The death of one of the richest persons in Kashmir — whose family had been running cement industries as well as toughened glass manufacturing units, alongside selling textile fabrics — points to the maltreatment of patients in hospitals. Although the authorities had promised to hold an inquiry into Anim's death, Additional Commissioner Kashmir, Tassaduq Hussain Mir, said that they were not carrying out any "probe". A report by the divisional authorities has however noted that the "patient has been given ample time to spread the virus by intermingling with the public and relatives". The hospital authorities of SKIMS Bemina have also been asked to explain their position.

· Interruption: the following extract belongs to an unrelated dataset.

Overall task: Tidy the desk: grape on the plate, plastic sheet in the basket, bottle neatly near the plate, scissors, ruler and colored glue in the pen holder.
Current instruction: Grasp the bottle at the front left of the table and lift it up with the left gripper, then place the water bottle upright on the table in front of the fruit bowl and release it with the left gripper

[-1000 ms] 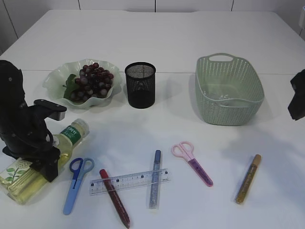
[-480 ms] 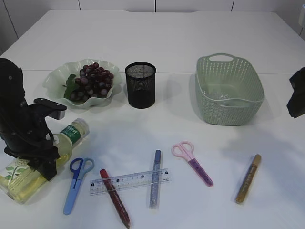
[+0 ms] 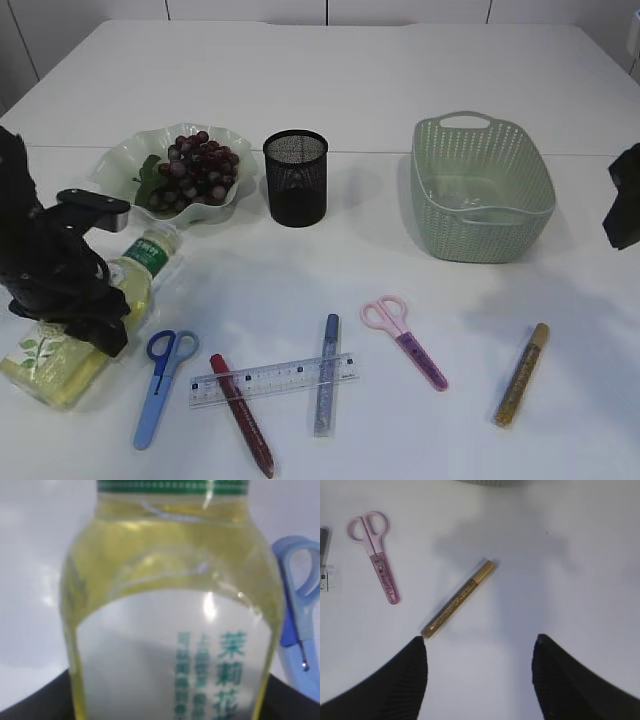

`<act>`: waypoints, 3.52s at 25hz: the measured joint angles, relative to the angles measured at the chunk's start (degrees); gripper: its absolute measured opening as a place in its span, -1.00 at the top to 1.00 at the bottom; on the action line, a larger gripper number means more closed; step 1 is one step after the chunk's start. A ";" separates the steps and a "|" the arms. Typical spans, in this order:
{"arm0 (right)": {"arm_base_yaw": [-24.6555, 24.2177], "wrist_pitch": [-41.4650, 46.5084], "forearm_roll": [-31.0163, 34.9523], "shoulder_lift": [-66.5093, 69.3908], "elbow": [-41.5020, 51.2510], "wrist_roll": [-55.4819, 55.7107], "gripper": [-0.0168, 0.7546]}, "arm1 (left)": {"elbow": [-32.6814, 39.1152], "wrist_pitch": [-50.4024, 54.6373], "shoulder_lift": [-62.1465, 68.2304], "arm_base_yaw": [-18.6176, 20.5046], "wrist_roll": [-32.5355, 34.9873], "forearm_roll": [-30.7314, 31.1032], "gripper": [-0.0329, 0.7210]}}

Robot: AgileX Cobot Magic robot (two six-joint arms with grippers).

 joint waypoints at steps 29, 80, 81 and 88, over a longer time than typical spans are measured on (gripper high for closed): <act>0.00 0.47 0.00 0.00 0.00 0.00 -0.37 | 30.42 -63.85 -35.27 -10.74 -9.58 -6.29 -0.29; 0.00 -0.76 -3.59 0.00 0.00 -0.04 -0.37 | 11.06 -102.09 18.49 -8.78 -24.92 12.37 -0.29; 0.00 -0.76 -3.59 0.00 0.00 -0.04 -0.37 | 10.72 -102.54 18.97 -8.78 -24.92 12.37 -0.29; 0.00 -0.76 -3.59 0.00 0.00 -0.04 -0.37 | 9.51 -103.23 19.94 -8.78 -24.58 12.37 -0.42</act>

Following Anim's death, Kashmiris have raised questions over the laxity in handling the coronavirus by the authorities, as there have also been reports of patients managing to flee from hospitals and even vandalising property of healthcare centres to protest the lack of facilities. At least two people have died due to COVID-19, while 48 others have tested positive in Kashmir. The death of Anim has also raised questions over the laxity in the tracing people with whom patients have come in contact in Kashmir, while those who have been quarantined have complained about the lack of healthcare facilities.

GN Var, an educationist, who knew Anim and his family, said that his death reflects the negligence of authorities in dealing with the disease. "While the government closed schools, it allowed winter games in Kashmir when the coronavirus had already spread in other parts of world. The government should take over the hotels in Kashmir and keep the coronavirus patients there and not mistreat them. The tracing of contacts of the coronavirus-positive cases has not happened properly," said Var, who lives a few miles away from Anim's home. Following his death, some residents of his home town of Hyderpora have moved to other places, said a local resident.

Kashmir's nodal officer for the coronavirus, SM Kadri, said, "We are following the health guidelines strictly. The high-risk contacts — who are the family members of the coronavirus-positive cases — are being tested irrespective of whether they are symptomatic or asymptomatic for the disease. The neighbours who are in the low risk category are being tested if they have the symptoms," he said.